**How to complete this task:**
Copy out all of the data that follows, exactly as it appears.

====== Collected material ======

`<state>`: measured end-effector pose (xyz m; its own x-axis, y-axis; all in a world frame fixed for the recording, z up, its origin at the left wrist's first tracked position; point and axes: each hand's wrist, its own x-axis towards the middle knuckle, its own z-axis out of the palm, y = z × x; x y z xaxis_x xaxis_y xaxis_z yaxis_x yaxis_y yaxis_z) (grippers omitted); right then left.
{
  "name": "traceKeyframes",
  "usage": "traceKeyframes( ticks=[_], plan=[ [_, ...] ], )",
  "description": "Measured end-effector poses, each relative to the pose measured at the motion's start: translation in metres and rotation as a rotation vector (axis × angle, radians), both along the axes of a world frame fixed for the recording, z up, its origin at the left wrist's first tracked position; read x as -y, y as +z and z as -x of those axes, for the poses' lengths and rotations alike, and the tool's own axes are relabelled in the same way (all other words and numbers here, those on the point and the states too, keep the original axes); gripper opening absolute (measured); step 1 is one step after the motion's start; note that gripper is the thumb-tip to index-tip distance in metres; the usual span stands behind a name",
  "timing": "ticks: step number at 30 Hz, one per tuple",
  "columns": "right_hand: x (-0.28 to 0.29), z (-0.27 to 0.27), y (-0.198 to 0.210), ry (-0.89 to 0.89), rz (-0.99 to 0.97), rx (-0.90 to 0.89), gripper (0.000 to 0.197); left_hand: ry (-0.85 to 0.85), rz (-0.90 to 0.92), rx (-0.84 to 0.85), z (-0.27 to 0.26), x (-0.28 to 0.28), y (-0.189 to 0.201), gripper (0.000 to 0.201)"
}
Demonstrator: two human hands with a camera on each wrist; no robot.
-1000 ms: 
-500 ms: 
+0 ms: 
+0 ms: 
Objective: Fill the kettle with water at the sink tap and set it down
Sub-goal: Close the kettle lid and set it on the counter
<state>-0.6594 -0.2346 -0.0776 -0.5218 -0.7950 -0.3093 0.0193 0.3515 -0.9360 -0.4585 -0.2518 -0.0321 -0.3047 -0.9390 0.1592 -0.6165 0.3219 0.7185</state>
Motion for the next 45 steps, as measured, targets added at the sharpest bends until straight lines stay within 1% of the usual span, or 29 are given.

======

**Answer to this task:**
`<state>`: measured end-effector pose (xyz m; its own x-axis, y-axis; all in a world frame fixed for the recording, z up, its origin at the left wrist's first tracked position; point and axes: each hand's wrist, its own x-axis towards the middle knuckle, its own z-axis out of the palm, y = z × x; x y z xaxis_x xaxis_y xaxis_z yaxis_x yaxis_y yaxis_z) (grippers omitted); right then left.
{
  "name": "traceKeyframes",
  "usage": "traceKeyframes( ticks=[_], plan=[ [_, ...] ], )",
  "description": "Measured end-effector poses, each relative to the pose measured at the motion's start: translation in metres and rotation as a rotation vector (axis × angle, radians), both along the axes of a world frame fixed for the recording, z up, its origin at the left wrist's first tracked position; read x as -y, y as +z and z as -x of those axes, for the poses' lengths and rotations alike, and the tool's own axes are relabelled in the same way (all other words and numbers here, those on the point and the states too, keep the original axes); gripper opening absolute (measured); step 1 is one step after the motion's start; note that gripper is the thumb-tip to index-tip distance in metres; the usual span stands behind a name",
  "timing": "ticks: step number at 30 Hz, one per tuple",
  "columns": "right_hand: x (-0.28 to 0.29), z (-0.27 to 0.27), y (-0.198 to 0.210), ry (-0.89 to 0.89), rz (-0.99 to 0.97), rx (-0.90 to 0.89), gripper (0.000 to 0.197); left_hand: ry (-0.85 to 0.85), rz (-0.90 to 0.92), rx (-0.84 to 0.85), z (-0.27 to 0.26), x (-0.28 to 0.28), y (-0.189 to 0.201), gripper (0.000 to 0.201)"
}
Demonstrator: two human hands with a camera on each wrist; no robot.
-1000 ms: 
-500 ms: 
+0 ms: 
+0 ms: 
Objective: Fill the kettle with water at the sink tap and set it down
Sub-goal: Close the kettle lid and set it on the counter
<state>-0.6594 -0.2346 -0.0776 -0.5218 -0.7950 -0.3093 0.0193 0.3515 -0.9360 -0.4585 -0.2518 -0.0321 -0.3047 -0.9390 0.1592 -0.6165 0.3219 0.7185</state>
Motion for the next 45 steps, as measured, targets added at the sharpest bends until straight lines stay within 1% of the usual span, or 29 are given.

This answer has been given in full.